Problem statement: Only those lines in the data below from the line containing "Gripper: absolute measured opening" through the line containing "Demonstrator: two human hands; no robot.", both included, should be restated word for word.
────────────────
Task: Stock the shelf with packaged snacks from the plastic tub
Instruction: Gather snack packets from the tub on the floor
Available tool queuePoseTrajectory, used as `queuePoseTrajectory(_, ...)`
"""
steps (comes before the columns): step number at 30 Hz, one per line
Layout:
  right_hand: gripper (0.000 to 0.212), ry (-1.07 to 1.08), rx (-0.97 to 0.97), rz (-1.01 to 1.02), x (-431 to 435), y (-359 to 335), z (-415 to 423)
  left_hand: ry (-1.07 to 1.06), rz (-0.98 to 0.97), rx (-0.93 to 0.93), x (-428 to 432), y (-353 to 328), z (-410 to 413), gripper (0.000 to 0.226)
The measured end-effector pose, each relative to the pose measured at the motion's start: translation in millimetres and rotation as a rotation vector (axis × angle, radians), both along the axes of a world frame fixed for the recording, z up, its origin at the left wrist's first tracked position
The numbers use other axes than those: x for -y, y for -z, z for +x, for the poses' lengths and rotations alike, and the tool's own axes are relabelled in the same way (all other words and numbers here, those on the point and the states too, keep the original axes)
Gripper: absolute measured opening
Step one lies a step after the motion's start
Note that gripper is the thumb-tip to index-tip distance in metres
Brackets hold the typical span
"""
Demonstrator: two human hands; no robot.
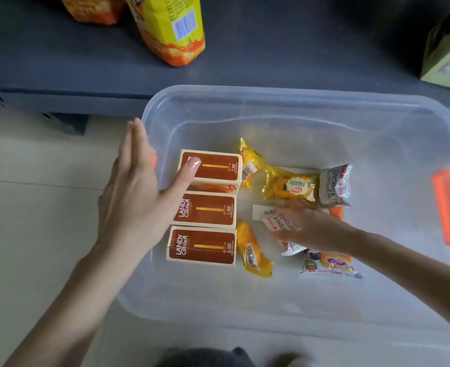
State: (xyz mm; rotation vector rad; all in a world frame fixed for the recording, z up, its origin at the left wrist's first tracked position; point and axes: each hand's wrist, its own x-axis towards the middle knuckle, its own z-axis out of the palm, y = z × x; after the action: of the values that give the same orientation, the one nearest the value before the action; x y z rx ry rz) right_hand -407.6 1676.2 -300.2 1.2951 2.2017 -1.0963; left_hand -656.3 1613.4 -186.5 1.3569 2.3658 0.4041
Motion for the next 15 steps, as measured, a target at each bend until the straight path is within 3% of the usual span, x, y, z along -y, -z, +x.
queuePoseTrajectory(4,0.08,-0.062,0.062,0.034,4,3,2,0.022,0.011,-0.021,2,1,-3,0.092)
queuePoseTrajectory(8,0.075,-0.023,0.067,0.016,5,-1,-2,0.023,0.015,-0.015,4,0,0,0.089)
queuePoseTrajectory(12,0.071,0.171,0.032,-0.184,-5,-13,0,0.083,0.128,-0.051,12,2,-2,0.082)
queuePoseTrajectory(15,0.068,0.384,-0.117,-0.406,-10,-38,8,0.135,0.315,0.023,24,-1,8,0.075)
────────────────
Completed exercise:
Gripper: absolute measured opening
Step one lies a step after the motion's start
Note that gripper is the thumb-tip to index-tip distance in metres
Brackets hold the typical span
"""
Demonstrator: two human hands; no robot.

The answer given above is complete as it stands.